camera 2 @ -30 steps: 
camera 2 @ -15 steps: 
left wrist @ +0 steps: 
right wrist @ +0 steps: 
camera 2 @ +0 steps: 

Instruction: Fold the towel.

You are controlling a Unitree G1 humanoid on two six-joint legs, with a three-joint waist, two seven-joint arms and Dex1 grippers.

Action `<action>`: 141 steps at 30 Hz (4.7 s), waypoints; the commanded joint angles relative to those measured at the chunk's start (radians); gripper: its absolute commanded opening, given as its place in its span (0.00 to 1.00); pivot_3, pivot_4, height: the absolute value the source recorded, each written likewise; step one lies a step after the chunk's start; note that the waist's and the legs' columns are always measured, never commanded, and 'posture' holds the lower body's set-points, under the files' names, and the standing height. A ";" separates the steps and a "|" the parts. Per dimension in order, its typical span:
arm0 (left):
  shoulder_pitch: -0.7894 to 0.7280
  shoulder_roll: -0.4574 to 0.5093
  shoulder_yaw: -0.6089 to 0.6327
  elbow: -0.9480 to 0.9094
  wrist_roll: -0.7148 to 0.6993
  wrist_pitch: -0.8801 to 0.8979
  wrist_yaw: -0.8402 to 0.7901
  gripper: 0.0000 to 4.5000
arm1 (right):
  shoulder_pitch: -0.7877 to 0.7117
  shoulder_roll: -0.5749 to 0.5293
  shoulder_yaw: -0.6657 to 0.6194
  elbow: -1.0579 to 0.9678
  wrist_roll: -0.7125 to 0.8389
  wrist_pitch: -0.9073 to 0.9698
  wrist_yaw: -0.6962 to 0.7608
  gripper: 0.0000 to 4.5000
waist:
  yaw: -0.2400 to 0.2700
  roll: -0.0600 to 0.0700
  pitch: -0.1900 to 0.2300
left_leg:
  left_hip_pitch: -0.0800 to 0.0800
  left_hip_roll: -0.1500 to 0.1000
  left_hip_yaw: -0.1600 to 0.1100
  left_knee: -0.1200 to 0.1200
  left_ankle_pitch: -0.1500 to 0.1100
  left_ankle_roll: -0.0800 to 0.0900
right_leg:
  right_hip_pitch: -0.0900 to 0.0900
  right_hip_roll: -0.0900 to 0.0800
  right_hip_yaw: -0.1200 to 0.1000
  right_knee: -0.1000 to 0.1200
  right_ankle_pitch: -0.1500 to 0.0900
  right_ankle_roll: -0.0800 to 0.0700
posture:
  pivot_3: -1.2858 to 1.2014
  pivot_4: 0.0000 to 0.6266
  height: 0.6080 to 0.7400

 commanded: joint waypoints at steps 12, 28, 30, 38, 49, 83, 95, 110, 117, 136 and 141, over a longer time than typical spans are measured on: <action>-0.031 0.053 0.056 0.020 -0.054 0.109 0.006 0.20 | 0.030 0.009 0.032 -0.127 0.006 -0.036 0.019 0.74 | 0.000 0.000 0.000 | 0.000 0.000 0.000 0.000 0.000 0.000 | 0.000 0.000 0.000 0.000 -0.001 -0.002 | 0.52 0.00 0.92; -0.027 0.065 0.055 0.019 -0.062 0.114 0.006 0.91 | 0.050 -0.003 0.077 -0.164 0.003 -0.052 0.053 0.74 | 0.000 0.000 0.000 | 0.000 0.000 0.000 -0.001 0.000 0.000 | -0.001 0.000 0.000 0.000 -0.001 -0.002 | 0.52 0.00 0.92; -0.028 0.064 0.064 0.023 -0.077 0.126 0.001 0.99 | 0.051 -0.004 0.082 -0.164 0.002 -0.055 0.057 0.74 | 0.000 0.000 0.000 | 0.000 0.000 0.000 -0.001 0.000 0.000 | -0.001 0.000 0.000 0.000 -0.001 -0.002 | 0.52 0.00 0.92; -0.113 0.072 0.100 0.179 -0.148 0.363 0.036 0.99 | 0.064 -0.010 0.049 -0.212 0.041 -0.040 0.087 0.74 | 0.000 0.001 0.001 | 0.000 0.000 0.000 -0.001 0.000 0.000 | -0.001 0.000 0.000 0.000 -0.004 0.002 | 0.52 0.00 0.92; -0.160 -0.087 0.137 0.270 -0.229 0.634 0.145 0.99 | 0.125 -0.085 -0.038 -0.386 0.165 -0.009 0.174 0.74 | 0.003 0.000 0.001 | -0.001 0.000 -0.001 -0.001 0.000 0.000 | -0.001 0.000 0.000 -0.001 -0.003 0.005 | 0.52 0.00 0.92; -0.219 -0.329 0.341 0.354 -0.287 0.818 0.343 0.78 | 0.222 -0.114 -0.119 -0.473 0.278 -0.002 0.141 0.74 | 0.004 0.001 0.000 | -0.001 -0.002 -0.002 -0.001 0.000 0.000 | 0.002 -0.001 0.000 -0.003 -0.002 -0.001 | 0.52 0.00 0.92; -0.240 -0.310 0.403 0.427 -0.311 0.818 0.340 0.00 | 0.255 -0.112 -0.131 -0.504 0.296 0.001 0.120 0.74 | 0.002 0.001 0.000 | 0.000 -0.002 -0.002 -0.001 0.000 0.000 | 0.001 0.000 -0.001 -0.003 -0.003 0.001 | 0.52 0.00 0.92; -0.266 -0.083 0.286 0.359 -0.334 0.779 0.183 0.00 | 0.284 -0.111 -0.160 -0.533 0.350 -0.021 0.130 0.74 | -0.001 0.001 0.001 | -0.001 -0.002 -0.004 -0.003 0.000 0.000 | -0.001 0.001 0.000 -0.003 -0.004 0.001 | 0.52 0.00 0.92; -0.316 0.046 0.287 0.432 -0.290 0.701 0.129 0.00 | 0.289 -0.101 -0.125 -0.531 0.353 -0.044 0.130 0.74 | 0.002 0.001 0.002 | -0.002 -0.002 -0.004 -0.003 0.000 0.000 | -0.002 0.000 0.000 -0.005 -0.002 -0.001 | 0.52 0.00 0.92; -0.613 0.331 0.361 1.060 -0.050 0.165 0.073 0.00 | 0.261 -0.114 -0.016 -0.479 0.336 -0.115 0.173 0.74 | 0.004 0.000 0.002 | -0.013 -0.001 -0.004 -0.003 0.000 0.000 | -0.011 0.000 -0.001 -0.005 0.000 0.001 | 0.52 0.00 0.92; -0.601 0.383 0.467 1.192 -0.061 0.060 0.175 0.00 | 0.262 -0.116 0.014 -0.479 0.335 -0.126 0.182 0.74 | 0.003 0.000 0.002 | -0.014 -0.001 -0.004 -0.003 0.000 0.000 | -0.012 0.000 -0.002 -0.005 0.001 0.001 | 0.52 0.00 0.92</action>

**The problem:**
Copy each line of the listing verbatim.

**The completed task:**
camera 2 @ -30 steps: 
camera 2 @ -15 steps: 
left wrist @ +0 steps: 
right wrist @ +0 steps: 
camera 2 @ +0 steps: 

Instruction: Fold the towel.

You are controlling a Unitree G1 humanoid on two six-joint legs, with a three-joint waist, two seven-joint arms and Dex1 grippers.

Action `<action>`: 141 steps at 30 Hz (4.7 s), waypoints; the commanded joint angles relative to those measured at the chunk's start (radians); gripper: its absolute commanded opening, given as its place in its span (0.00 to 1.00); pivot_3, pivot_4, height: the absolute value the source recorded, each written likewise; step one lies a step after the chunk's start; note that the waist's and the legs' columns are always measured, never commanded, and 'posture' holds the lower body's set-points, under the files' names, and the standing height. A ";" separates the steps and a "|" the parts. Per dimension in order, its typical span:
arm0 (left):
  shoulder_pitch: -0.7894 to 0.7280
  shoulder_roll: -0.4574 to 0.5093
  shoulder_yaw: -0.6089 to 0.6327
  elbow: -0.9480 to 0.9094
  wrist_roll: -0.7148 to 0.6993
  wrist_pitch: -0.8801 to 0.8979
  wrist_yaw: -0.8402 to 0.7901
  gripper: 0.0000 to 4.5000
arm1 (right):
  shoulder_pitch: -0.7877 to 0.7117
  shoulder_roll: -0.5749 to 0.5293
  shoulder_yaw: -0.6657 to 0.6194
  elbow: -1.0579 to 0.9678
  wrist_roll: -0.7125 to 0.8389
  wrist_pitch: -0.9073 to 0.9698
  wrist_yaw: -0.6962 to 0.7608
  gripper: 0.0000 to 4.5000
waist:
  yaw: -0.2400 to 0.2700
  roll: -0.0600 to 0.0700
  pitch: -0.1900 to 0.2300
left_leg:
  left_hip_pitch: -0.0800 to 0.0800
  left_hip_roll: -0.1500 to 0.1000
  left_hip_yaw: -0.1600 to 0.1100
  left_knee: -0.1200 to 0.1200
  left_ankle_pitch: -0.1500 to 0.1100
  left_ankle_roll: -0.0800 to 0.0900
right_leg:
  right_hip_pitch: -0.0900 to 0.0900
  right_hip_roll: -0.0900 to 0.0800
  right_hip_yaw: -0.1200 to 0.1000
  right_knee: -0.1000 to 0.1200
  right_ankle_pitch: -0.1500 to 0.0900
  right_ankle_roll: -0.0800 to 0.0700
posture:
  pivot_3: -1.2858 to 1.2014
  pivot_4: 0.0000 to 0.6266
  height: 0.6080 to 0.7400

 commanded: joint waypoints at steps 12, 28, 30, 38, 49, 83, 95, 110, 117, 136 and 141, over a longer time than typical spans are measured on: <action>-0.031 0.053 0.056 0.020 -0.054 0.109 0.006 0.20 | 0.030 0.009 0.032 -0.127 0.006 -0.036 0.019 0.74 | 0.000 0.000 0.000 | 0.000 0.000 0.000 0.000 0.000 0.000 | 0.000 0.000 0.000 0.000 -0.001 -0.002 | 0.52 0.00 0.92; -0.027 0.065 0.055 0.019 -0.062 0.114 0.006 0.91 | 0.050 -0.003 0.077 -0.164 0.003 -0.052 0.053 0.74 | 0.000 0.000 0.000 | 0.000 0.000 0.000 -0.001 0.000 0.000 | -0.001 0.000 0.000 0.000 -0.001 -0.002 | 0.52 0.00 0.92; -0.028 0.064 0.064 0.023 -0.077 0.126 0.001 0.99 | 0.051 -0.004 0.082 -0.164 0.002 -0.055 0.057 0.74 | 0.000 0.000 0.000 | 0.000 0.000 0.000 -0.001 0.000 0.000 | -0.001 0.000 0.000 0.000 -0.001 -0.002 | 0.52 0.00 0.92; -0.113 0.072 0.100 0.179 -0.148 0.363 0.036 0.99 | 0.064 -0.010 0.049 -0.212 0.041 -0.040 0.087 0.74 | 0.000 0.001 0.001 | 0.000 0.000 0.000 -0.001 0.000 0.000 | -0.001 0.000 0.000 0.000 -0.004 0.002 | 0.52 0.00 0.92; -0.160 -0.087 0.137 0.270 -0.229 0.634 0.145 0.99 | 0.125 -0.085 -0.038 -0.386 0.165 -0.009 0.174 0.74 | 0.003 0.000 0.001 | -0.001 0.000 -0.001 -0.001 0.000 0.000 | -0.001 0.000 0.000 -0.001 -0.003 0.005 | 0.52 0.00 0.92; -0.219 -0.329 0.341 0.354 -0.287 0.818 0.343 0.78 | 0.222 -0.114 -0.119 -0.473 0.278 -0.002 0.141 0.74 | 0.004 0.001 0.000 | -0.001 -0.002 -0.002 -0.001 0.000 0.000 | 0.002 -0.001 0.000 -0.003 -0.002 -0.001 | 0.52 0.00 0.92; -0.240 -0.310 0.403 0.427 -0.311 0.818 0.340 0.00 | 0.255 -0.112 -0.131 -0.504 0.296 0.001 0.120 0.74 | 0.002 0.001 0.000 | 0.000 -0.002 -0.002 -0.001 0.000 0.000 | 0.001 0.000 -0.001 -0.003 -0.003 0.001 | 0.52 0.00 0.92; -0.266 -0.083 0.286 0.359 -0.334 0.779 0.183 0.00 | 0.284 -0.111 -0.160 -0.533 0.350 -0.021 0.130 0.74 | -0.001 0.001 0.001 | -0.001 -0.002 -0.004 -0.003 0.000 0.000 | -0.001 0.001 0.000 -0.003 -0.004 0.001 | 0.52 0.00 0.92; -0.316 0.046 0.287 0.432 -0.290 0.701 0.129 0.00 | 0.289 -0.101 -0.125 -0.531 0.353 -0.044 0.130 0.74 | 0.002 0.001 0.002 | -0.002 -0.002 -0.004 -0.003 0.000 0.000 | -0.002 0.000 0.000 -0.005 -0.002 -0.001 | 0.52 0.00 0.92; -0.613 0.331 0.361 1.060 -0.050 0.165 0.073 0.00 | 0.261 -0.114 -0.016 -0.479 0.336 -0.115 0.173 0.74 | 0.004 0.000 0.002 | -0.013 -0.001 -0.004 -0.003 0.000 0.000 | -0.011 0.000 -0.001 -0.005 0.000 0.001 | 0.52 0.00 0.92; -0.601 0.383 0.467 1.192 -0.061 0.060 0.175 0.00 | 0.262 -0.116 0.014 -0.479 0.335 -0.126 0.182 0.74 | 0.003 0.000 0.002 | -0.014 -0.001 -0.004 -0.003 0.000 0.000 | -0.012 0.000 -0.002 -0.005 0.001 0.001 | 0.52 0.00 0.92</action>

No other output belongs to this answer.